Brent J. Beckner, CEO of the Roanoke Reign, believes in that, and continues to show that with his esports organization, who celebrates its two year anniversary at the time of writing.
The name may not look too familiar, as the organization started on Feb. 18, 2015 under Virtue Gaming, but it still preaches the tenets of putting the community first in its operations. And that starts with the local community, which is Roanoke, Virginia for Beckner.
When Beckner gave the Reign redesign the green light, he figured it would take a month to complete, with a color scheme where “every one of those colors had to do with Roanoke.” However, when they received their new branding just eight hours later, it “completely blew away all expectations.”
It’s a bit ironic, as Beckner believes it aligns with how much his organization has accomplished in such a short time.
“We may not have major championships under our belt,” Beckner said. “But just the professionalism and the integrity we’ve been able to bring to the scene, as well as how much charity work we’ve been able to do, and making it a possibility for players to go out and compete so they can have their dream of being a professional player come close to a reality… I’d like to think that across the board, we’ve had a pretty decent impact.”
Beckner’s history in competitive gaming started in competitive Halo, then into Call of Duty: Modern Warfare 2, before he took a break from the scene in 2010 to handle his college education. He then took a five year absence before founding his organization.
The change to incorporate Roanoke, the town where the organization was based out of, was an easy answer. The change to Reign though? Not so much.

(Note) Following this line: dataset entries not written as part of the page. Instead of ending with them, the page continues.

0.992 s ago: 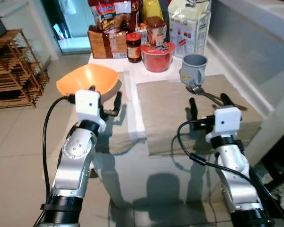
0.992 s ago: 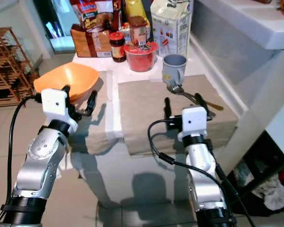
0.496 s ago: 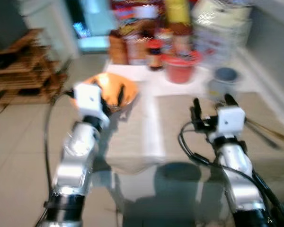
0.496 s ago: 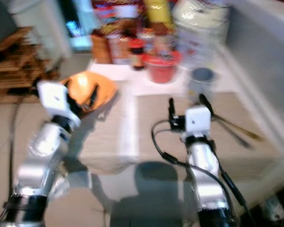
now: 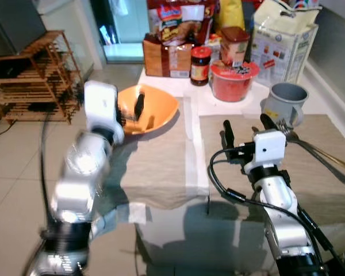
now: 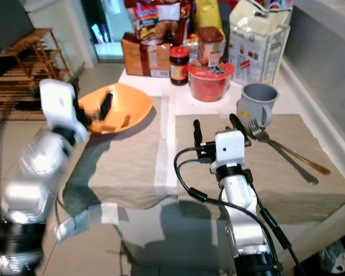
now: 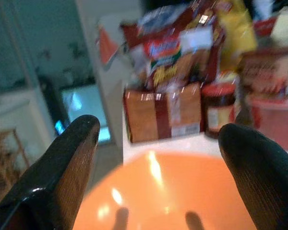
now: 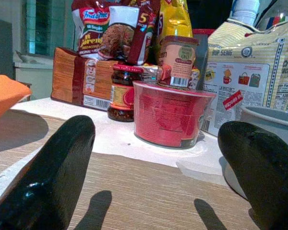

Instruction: Setting the table

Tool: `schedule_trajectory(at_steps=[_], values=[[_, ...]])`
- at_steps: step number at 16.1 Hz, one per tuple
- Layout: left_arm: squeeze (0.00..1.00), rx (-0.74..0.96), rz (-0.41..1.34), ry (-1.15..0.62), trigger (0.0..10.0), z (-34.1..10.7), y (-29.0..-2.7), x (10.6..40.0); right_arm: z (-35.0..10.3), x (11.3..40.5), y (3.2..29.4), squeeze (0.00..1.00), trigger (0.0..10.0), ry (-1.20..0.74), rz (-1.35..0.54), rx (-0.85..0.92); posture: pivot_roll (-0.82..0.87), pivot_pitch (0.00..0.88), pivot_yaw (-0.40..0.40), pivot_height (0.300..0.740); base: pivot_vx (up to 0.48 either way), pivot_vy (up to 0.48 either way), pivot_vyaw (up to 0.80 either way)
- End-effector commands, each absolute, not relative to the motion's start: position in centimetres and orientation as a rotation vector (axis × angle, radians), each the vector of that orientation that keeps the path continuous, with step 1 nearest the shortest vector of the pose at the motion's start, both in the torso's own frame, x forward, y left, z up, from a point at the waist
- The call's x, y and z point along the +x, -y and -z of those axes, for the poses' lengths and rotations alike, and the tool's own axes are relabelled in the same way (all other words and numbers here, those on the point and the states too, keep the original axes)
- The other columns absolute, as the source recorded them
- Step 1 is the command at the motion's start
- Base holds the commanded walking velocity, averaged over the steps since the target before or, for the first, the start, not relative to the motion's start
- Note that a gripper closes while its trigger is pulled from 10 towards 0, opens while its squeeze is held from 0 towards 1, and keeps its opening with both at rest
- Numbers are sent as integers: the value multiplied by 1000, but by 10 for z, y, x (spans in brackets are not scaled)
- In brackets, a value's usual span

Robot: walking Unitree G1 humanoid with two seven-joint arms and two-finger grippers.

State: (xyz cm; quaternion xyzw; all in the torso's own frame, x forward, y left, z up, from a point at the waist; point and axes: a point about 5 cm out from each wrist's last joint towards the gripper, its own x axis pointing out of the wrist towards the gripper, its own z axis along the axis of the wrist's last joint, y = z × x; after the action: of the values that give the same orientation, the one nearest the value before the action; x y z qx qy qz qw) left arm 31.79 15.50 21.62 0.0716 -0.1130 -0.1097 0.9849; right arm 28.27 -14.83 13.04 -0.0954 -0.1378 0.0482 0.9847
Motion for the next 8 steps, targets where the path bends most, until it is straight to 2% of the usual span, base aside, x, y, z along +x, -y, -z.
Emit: schedule_trajectory(at_steps=[1,4,8], values=[[0,149,249,206,10000,-224,-157,320,-127,283,146,0,10000,251,-101,-184,-97,0,88,740,0,0,0],[0,97,133,70,10000,-224,-187,335,-124,283,143,0,10000,243,-109,-173,-94,0,93,740,0,0,0],[0,-12,28,-26,10000,-230,-219,344,-121,281,145,0,10000,224,-115,-173,-94,0,88,740,0,0,0]])
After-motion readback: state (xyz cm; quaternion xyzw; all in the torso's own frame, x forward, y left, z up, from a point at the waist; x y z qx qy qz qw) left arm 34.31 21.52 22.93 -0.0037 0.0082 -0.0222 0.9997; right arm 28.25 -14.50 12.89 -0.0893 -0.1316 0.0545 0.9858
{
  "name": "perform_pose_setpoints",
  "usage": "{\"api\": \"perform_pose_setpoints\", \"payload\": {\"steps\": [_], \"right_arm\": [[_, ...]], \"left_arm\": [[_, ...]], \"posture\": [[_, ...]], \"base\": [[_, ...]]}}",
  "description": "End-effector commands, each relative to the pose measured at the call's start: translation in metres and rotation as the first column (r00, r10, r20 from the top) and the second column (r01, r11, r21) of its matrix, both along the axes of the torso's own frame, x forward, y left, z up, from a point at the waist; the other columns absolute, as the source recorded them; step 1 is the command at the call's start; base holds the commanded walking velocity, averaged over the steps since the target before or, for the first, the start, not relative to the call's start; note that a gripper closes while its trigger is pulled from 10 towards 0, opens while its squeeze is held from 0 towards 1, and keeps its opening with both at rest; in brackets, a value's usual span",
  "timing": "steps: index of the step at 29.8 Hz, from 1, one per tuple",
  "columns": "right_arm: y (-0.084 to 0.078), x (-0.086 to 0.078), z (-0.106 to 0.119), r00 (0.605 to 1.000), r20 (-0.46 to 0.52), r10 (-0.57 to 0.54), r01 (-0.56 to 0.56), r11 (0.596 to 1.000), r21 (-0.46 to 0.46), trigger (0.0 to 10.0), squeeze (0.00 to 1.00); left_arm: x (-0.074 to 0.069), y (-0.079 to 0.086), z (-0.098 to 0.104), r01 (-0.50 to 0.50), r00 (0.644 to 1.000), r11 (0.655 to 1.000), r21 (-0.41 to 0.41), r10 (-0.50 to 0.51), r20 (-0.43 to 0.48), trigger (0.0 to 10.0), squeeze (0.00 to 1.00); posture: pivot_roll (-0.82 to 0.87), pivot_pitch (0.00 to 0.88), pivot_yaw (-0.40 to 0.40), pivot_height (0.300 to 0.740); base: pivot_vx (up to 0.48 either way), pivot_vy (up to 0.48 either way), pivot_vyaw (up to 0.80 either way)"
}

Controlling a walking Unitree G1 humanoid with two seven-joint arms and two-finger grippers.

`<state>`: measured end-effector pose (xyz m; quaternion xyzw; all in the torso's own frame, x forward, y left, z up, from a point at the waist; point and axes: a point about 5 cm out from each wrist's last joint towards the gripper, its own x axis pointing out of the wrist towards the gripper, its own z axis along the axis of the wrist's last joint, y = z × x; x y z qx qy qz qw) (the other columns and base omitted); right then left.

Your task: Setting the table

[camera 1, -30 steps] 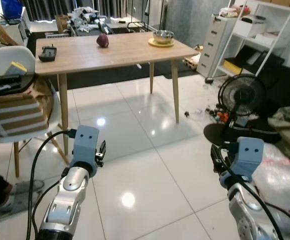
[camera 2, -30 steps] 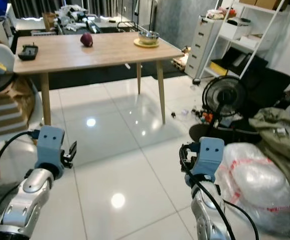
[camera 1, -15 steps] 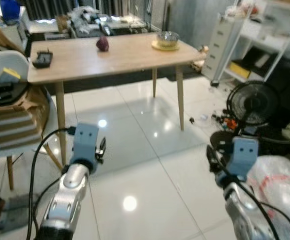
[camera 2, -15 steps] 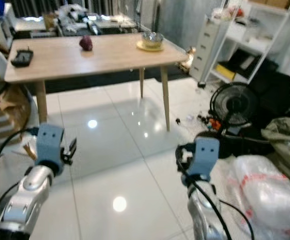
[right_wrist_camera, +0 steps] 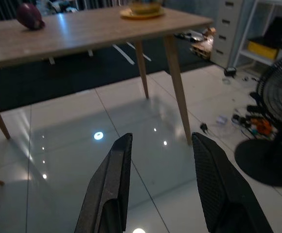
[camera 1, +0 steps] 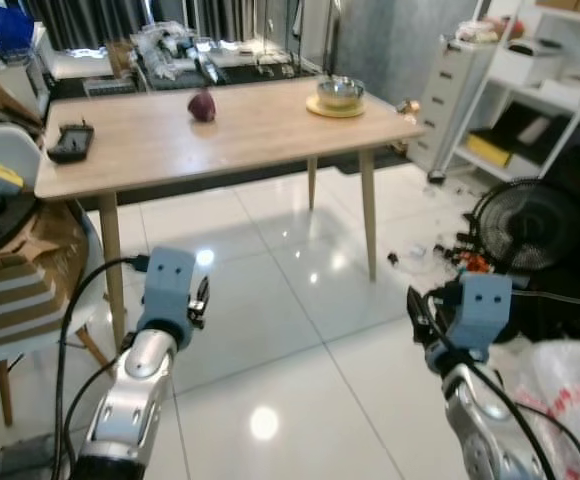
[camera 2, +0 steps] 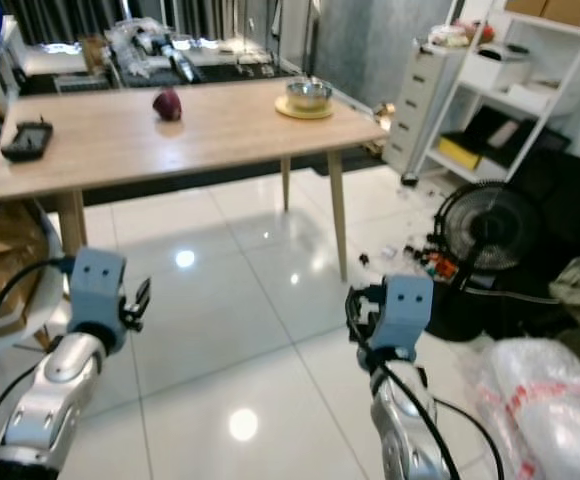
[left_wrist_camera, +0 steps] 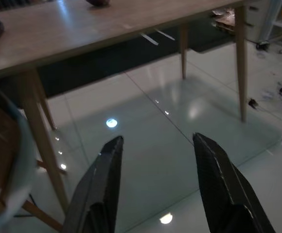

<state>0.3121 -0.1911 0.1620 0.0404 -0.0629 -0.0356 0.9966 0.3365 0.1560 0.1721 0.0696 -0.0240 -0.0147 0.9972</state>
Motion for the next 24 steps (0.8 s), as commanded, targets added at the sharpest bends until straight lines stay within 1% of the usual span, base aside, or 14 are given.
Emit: {"api": "perform_pose_setpoints", "payload": {"steps": [1, 18, 24], "right_arm": [[0.0021, -0.0008, -0.0036, 1.000, -0.010, 0.003, -0.003, 1.000, -0.002, 10.0, 0.00], [0.0004, 0.0000, -0.0042, 1.000, -0.013, -0.005, 0.006, 1.000, 0.014, 10.0, 0.00], [-0.0002, 0.0001, -0.0046, 1.000, -0.017, -0.010, 0.010, 1.000, 0.023, 10.0, 0.00]], "left_arm": [[-0.0013, 0.0056, -0.0047, -0.018, 1.000, 1.000, 0.008, 0.018, -0.015, 10.0, 0.00], [-0.0001, 0.0042, -0.0036, -0.013, 1.000, 1.000, 0.004, 0.013, -0.011, 10.0, 0.00], [-0.0003, 0.0043, -0.0035, -0.013, 1.000, 1.000, 0.004, 0.013, -0.011, 10.0, 0.00]], "posture": [[0.11, 0.056, 0.031, 0.740], [0.10, 0.053, 0.031, 0.740], [0.10, 0.054, 0.030, 0.740]], "base": [[0.480, 0.000, 0.00], [0.480, 0.000, 0.00], [0.480, 0.000, -0.76]]}}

“Honestly, it’s hard to say,” he laughed. “An FPL team that we once had something to do with Reign, and while I forget what it was, I remember saying ‘Hey, I like that name.’ Originally we were thinking Reign Gaming or Reign Esports, but then we thought, ‘Why not the Roanoke Reign?'”
The decision to add a hometown to an organization’s title is an uncommon sight in esports, with only a handful of teams, like the Detroit Renegades, having a town or city to represent. Even the proposed Overwatch League, with plans to have teams in major cities, is considered “groundbreaking” for its decision to add hometowns.
Beckner realized that it’s a bit of a rarity, however he believes that representing where you came from is a must for esports.
“I wouldn’t say that every organization should re-brand to their local community,” Beckner said. “My mindset behind it is that with how much it is growing, you still need to represent where you came from no matter how much you grow or how much the scene grows.”
At the time of writing, the Roanoke Reign has put on its website that it gave over $3,000 to charity organizations during its two-year history. Beckner said that it all goes back to his personal experience, especially working with the March of Dimes, a nonprofit whose goal is to improve the health of expectant mothers and children.
“It’s near and dear to my heart as a father to a child who spent an extensive time in a neonatal intensive care unit that I support the March of Dimes,” Beckner said. “I look to hopefully do some really big charity work with them this year, locally and streaming services.”
So what’s next for his organization? Beckner is simple in what his expectations are.
“We want to see growth,” said Beckner. “We want to see growth with players in their character, maturity, and just their overall being.”
And even though he’d like to see better placements and titles, Beckner said that it all goes back to why he founded his organization in the first place, and “what sets us apart from other organizations.”
In terms of the next teams to represent the Reign though, Beckner is open to any options on the table.
“We’re definitely looking to get into the Halo scene and the HCS, as well as a FPL Halo team,” Beckner said. “We debated going back into Call of Duty, because we released our team when we rebranded. The biggest change that I want to see from 2016 to 2017 though is how much we do with the community, how much we can give back into the community, be proactive, and work with charity.”
At the moment, there is a Roanoke Reign team signed up for the FPL Call of Duty qualifier, and Beckner plans to have charity streams and other community events throughout 2017.